■ Problem description
Would you please copy each line of the listing that mentions "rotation"?

________________________

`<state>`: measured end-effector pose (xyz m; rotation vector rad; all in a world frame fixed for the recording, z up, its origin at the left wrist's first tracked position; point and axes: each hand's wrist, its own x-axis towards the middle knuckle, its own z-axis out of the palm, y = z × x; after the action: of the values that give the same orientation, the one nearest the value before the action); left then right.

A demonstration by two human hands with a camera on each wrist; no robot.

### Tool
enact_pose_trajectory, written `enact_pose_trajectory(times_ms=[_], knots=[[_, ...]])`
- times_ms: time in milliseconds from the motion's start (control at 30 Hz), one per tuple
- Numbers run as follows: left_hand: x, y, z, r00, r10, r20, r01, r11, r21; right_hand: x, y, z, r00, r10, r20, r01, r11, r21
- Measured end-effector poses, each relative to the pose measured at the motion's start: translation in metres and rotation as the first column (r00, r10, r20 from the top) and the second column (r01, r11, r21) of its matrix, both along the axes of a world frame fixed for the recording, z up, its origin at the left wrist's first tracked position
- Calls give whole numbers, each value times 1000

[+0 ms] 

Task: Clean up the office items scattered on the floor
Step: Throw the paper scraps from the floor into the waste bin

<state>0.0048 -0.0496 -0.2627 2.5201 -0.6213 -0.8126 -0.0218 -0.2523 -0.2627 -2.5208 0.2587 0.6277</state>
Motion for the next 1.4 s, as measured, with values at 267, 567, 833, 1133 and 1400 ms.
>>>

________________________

■ Your response
`<state>`: measured end-effector pose (xyz m; rotation vector rad; all in a world frame fixed for the recording, z up, its origin at the left wrist's first tracked position; point and axes: each hand's wrist, its own x-axis towards the middle knuckle, its own z-axis out of the palm, y = z × x; after the action: of the values that give the same orientation, the one nearest the value before the action); left then right.
- Measured end-effector poses, each relative to the pose measured at the motion's start: translation in metres and rotation as the first column (r00, r10, r20 from the top) and the second column (r01, r11, r21) of its matrix, both along the axes of a world frame fixed for the recording, z up, its origin at the left wrist's first tracked position

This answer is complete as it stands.